▶ _WHAT TO PRODUCE_: Lines in the listing that hold the string "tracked" need to be tallied, and the total given alone.

▶ _DATA PROVIDED_:
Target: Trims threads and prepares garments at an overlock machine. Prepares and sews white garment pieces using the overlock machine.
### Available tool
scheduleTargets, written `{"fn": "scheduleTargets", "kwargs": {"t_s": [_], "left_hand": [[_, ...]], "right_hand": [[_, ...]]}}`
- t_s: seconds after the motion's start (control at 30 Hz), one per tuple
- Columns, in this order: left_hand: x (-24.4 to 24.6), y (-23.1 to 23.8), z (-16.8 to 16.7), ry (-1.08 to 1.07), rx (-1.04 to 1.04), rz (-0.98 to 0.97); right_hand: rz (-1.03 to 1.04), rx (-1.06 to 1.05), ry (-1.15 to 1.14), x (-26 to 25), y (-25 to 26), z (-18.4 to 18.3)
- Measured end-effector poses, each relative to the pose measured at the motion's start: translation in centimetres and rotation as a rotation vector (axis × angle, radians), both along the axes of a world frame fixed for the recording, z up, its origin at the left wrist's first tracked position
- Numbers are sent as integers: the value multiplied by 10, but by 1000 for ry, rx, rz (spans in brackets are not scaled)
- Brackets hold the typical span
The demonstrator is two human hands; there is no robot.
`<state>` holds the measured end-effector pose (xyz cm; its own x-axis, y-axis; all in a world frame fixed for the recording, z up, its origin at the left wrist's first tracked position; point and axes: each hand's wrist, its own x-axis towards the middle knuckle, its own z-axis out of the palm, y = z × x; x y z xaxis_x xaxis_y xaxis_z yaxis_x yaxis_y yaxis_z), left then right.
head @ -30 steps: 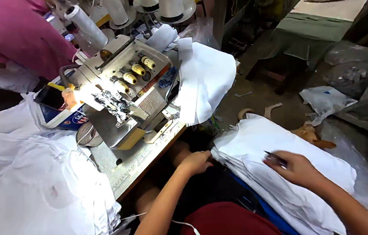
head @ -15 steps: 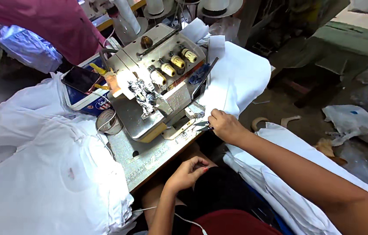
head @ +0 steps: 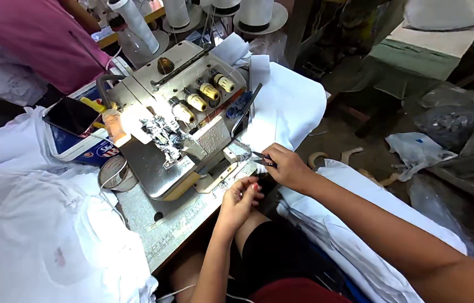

▶ _TASK RESULT_: 2